Twenty years ago, we entered the world of BPA when mouse cages hosted for our studies were damaged when they were inadvertently washed with soil detergent. Unbeknownst to us, the detergent caused leaching of BPA from the cages. We were studying the eggs of young females and we observed an immediate increase of eggs with scrambled chromosomes that would give rise to chromosomally abnormal embryos. In the next 20 years, our studies and those of colleagues described the effects of BPA exposure on the brain, heart, lungs, prostate, mammary gland, and other tissues. development. Our studies have described serious effects on sperm production. Together, these results ignited the debate about the safety of BPA and resulted in the rapid emergence of "BPA-free" products.
Remarkably, almost exactly 20 years after the exposure of our BPA mice, we found ourselves, once again, victims of an environmental contamination that stopped our research. We were working to identify critical BPA exposure windows when we noticed that something was interfering with our experiences. This time, it was more difficult to break the ground: again, it seemed to be due to damage to the cage, but the damage was less severe, limited to a subset of cages, and some
The main culprit this time was not BPA but the replacement of bisphenol, BPS, by leaching damaged polysulfone cages. Knowing what it was doing, it was not easy to eliminate it. We tried several less expensive methods to solve the problem, but we eventually had to replace all the cages and water bottles of the installation. When we were able to resume our studies, we experimentally tested four common replacement bisphenols and found effects on sperm and egg production in our mice, analogous to those resulting from exposure to BPA.

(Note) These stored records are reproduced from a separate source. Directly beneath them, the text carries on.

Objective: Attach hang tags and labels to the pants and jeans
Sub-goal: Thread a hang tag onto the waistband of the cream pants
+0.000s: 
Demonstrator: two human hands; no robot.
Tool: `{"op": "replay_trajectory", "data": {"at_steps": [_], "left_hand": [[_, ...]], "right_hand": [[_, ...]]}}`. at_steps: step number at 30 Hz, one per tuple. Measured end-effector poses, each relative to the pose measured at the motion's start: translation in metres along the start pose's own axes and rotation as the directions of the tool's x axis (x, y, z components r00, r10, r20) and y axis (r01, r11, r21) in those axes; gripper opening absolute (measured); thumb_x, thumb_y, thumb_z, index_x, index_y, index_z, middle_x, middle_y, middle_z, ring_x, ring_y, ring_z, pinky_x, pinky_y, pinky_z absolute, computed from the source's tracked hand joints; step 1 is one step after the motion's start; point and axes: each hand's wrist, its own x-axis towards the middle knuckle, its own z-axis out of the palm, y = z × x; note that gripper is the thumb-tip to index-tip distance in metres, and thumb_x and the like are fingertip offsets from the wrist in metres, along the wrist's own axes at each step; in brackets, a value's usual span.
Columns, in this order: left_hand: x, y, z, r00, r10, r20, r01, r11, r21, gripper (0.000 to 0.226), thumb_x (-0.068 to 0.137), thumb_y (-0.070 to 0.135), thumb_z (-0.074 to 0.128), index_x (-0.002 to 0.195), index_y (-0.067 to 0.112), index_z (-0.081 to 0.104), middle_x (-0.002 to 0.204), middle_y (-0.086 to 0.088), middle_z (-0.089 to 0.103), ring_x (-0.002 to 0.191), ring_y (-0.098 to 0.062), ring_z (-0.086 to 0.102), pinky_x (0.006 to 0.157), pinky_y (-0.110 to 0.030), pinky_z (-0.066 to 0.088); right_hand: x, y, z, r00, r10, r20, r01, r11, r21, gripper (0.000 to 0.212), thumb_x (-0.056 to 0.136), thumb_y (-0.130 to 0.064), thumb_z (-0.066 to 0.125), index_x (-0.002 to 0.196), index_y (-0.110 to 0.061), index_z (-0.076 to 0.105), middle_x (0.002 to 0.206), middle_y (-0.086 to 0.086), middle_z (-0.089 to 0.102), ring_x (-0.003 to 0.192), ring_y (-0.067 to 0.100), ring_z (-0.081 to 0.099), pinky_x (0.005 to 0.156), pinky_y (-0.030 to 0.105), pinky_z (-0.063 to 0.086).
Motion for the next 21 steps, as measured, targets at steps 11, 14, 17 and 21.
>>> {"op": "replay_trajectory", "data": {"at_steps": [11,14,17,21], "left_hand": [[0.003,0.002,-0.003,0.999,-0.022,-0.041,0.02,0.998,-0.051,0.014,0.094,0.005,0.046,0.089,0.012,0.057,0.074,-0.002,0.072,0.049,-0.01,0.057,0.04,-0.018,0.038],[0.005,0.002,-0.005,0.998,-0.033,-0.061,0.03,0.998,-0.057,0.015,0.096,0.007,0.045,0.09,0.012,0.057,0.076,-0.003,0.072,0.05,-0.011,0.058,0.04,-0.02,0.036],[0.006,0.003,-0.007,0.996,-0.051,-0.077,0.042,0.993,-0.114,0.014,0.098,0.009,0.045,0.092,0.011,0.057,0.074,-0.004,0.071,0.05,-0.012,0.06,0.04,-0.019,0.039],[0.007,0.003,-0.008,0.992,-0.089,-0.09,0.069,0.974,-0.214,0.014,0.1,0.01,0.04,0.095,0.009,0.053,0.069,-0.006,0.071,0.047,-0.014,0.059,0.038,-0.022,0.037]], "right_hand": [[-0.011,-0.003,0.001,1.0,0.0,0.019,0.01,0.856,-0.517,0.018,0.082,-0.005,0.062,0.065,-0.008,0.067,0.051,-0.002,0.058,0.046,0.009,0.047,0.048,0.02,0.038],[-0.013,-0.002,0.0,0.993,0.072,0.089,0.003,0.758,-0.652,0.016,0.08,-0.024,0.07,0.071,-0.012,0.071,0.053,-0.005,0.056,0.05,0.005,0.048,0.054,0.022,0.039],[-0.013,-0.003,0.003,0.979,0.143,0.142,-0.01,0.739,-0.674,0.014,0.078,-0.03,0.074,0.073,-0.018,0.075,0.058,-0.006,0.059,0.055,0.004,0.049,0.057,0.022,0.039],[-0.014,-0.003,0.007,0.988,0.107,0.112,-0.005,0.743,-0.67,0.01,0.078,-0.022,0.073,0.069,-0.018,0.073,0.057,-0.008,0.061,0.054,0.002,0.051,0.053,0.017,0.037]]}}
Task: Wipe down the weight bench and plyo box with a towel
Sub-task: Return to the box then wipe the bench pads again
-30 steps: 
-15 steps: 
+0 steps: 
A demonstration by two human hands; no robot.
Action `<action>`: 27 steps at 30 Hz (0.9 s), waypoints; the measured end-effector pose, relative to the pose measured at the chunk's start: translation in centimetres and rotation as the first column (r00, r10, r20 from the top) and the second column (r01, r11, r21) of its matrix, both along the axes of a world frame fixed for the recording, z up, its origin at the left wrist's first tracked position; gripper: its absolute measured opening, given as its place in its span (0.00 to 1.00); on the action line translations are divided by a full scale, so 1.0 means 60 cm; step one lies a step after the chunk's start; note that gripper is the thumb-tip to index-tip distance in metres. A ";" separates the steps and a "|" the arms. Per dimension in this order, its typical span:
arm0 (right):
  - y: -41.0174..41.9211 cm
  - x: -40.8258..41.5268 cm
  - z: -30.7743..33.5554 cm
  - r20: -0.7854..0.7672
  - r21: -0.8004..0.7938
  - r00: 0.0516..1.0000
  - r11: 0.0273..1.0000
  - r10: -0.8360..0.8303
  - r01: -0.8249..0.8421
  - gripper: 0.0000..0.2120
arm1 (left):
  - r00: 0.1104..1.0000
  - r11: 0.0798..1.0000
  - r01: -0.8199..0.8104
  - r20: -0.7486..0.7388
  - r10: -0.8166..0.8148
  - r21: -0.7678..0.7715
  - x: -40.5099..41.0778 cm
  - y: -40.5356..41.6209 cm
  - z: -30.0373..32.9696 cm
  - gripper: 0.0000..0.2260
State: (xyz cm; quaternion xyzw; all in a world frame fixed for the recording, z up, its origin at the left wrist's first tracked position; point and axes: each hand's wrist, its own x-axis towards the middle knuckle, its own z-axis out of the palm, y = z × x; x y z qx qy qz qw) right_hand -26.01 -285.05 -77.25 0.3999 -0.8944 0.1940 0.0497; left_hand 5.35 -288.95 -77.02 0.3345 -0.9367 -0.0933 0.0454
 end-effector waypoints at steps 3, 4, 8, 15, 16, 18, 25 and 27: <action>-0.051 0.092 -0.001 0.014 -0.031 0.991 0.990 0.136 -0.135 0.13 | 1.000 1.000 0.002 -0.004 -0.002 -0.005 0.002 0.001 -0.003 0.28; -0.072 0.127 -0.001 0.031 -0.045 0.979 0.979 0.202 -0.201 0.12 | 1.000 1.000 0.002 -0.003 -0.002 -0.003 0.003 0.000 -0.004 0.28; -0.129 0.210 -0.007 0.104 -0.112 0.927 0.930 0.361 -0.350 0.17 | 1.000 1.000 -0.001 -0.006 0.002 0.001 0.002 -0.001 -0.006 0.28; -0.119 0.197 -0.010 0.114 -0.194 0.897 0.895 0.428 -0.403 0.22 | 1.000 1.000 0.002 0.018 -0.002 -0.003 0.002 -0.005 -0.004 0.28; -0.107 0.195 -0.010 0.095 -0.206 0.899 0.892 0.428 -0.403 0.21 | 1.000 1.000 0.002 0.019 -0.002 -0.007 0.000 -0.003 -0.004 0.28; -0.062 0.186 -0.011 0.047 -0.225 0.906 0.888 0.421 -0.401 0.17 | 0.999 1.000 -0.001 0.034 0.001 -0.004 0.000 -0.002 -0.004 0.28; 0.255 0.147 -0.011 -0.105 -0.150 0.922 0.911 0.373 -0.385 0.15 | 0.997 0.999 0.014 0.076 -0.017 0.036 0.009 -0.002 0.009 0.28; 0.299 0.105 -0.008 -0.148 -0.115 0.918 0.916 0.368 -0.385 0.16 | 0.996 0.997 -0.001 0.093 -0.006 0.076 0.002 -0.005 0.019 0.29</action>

The possibility that the effects of exposure can spread over several generations is a growing concern. Our recent experience with accidental exposure has allowed us to ask if the effects of exposure to BPS persisted from one generation to the next, and if so, for how long. Our data suggest the persistence of effects over three generations, with complete recovery evident in great grandchildren.
Widespread use of BPA chemicals
Do we just have bad laboratory karma? No, we think we have supersensory powers. The process of making eggs and sperm is tightly controlled by complex hormonal signals. This makes it vulnerable to endocrine-disrupting chemicals such as bisphenols – chemicals that can interfere with the hormones in our body. Bisphenol-based contaminants cause a seismic shift in our data, but it's not that other people's research is not equally affected, but most remain completely ignorant.
Importantly, our laboratory knew what data should look like from unexposed animals. What if we did not? We would have misinterpreted our results. Had we asked whether BPA had an effect, contamination with Bisphenol would have decreased it, leading us to conclude that BPA had little or no effect.
It's not just a hypothesis. The use of BPA is so prevalent in consumer products and common laboratory equipment (such as mouse caging materials or culture flasks) that a low level contamination of non-control groups exposed is more and more difficult to avoid. Data and findings from CLARITY-BPA, a broad and ambitious collaborative study by three US agencies, are being published. CLARITY was launched to understand why the results of traditional toxicological studies of BPA and those of independent researchers differ. Animal contamination was evident in a pilot study, but the source could not be determined and the CLARITY initiative continued.
Given our experience, we are very keen to draw conclusions from CLARITY data, as there is no way to determine the impact of low-level contamination.
The history of bisphenol details the evolution of a single class of chemicals that disrupt the endocrine system that are common contaminants in our lives. The ability of manufacturers to rapidly change chemicals to produce structurally similar substitutes compromises the ability of consumers to protect themselves from hazardous chemicals and the federal government's efforts to regulate them.
As a canary whose research has been derailed twice by bisphenols, we feel the need to choke out strongly: these contaminants can not only affect our health, but also our ability to conduct meaningful studies on their health and impact. l & # 39; environment.